-- Instructions for the task --
The data below contains pictures, which are to be skipped; the lines starting at the line with "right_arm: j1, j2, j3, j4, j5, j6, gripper" and ending at the line with "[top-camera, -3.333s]" are to be output exactly, both ends included.

====== Listed entries

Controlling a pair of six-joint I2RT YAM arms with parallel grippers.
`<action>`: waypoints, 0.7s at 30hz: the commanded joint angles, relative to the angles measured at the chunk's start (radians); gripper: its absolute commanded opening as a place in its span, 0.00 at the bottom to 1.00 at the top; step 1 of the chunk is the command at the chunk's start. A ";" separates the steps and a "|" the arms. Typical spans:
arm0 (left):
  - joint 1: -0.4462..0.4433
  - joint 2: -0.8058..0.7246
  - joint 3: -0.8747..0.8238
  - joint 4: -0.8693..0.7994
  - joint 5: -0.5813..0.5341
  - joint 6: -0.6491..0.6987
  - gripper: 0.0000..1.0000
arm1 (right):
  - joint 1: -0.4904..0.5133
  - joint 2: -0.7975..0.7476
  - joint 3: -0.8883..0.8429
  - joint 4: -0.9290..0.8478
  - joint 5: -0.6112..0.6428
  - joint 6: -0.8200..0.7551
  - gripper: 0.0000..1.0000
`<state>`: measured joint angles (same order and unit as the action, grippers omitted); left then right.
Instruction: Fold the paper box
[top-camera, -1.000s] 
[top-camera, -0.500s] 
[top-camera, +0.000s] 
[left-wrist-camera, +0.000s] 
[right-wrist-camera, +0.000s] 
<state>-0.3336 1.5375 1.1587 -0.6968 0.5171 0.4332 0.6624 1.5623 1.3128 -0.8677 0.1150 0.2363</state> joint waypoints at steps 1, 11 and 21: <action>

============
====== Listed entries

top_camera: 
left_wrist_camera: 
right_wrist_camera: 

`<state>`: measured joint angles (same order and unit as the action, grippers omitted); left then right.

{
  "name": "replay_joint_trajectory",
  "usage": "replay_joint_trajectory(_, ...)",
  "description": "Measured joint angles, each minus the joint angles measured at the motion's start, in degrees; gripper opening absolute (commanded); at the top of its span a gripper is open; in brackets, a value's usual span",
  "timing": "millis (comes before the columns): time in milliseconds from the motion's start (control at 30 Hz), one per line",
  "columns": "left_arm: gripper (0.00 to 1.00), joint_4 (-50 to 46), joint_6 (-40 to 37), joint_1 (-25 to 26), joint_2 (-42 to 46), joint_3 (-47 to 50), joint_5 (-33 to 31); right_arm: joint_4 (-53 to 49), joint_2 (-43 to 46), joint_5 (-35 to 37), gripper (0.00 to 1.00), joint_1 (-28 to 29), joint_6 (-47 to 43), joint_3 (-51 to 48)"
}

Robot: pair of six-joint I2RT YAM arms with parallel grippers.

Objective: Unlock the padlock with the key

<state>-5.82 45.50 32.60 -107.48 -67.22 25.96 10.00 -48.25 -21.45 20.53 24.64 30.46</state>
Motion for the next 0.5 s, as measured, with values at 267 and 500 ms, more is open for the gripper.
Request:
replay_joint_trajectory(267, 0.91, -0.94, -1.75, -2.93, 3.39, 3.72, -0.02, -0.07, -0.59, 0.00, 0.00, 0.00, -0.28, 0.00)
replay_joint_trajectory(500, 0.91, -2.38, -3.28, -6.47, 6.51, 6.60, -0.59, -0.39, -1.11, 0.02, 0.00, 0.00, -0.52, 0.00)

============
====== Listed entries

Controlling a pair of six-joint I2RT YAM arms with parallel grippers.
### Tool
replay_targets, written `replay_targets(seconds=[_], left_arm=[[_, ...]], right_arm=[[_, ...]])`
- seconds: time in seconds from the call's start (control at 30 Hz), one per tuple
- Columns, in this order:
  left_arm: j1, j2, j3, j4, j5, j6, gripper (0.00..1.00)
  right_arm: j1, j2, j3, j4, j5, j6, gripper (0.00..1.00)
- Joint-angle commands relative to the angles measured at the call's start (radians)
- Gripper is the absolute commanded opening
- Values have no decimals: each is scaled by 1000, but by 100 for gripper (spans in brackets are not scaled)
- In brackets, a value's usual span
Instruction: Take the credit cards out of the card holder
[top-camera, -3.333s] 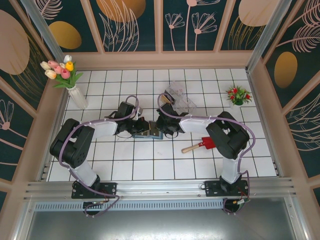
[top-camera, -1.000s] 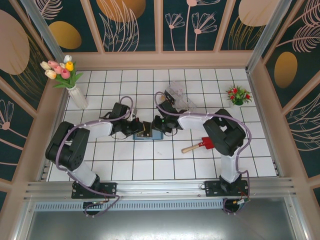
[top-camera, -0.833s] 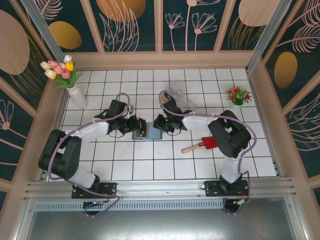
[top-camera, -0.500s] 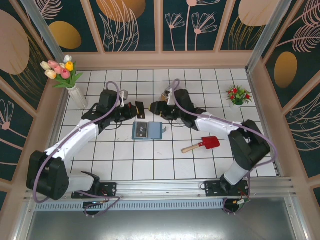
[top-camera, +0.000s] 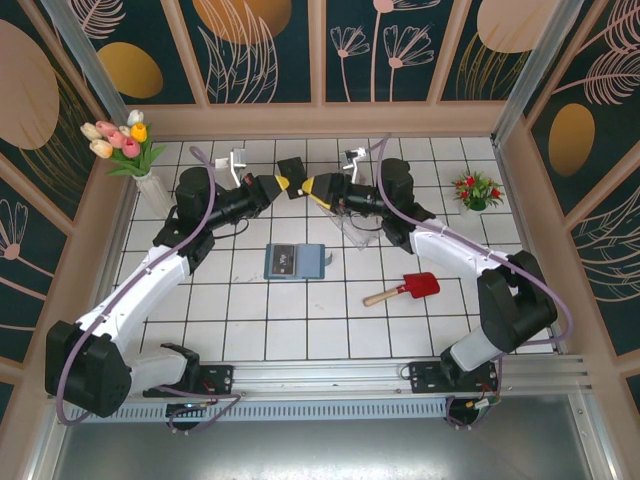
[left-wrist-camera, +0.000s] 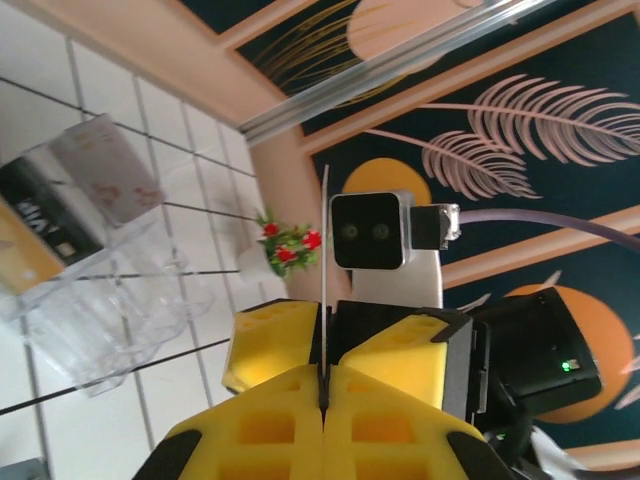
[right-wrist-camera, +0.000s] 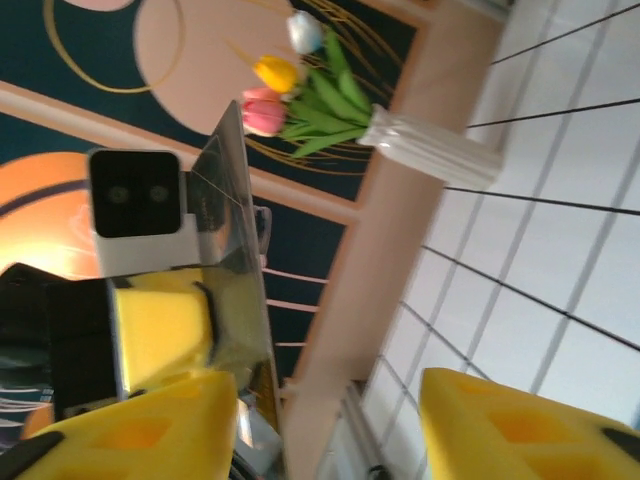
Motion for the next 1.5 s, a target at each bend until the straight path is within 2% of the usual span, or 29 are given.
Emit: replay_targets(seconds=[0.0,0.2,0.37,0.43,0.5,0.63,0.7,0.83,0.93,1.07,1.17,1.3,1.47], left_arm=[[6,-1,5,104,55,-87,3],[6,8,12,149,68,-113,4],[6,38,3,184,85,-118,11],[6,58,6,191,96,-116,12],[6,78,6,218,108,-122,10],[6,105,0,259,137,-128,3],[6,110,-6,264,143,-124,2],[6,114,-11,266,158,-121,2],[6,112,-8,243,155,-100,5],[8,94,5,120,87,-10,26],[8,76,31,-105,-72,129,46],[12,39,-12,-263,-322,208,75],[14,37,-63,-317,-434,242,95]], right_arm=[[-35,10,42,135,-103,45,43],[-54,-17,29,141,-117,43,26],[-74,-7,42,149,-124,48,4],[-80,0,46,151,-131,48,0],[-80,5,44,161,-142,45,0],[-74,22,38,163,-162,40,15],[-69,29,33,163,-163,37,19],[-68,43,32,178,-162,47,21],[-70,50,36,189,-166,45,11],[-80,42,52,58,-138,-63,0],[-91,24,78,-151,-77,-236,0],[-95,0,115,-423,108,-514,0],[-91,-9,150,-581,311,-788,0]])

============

-- Response to this task --
  right_arm: j1, j2, j3, j4, j5, j6, gripper (0.00..1.00)
- Joint-angle commands relative to the angles measured at the call's start (radians)
- Gripper is the absolute commanded opening
- Values have no decimals: each is scaled by 1000, but by 100 for gripper (spans in brackets are not scaled)
- In brackets, a value's usual span
Instruction: Take the credit cards out of the card holder
[top-camera, -3.333s] 

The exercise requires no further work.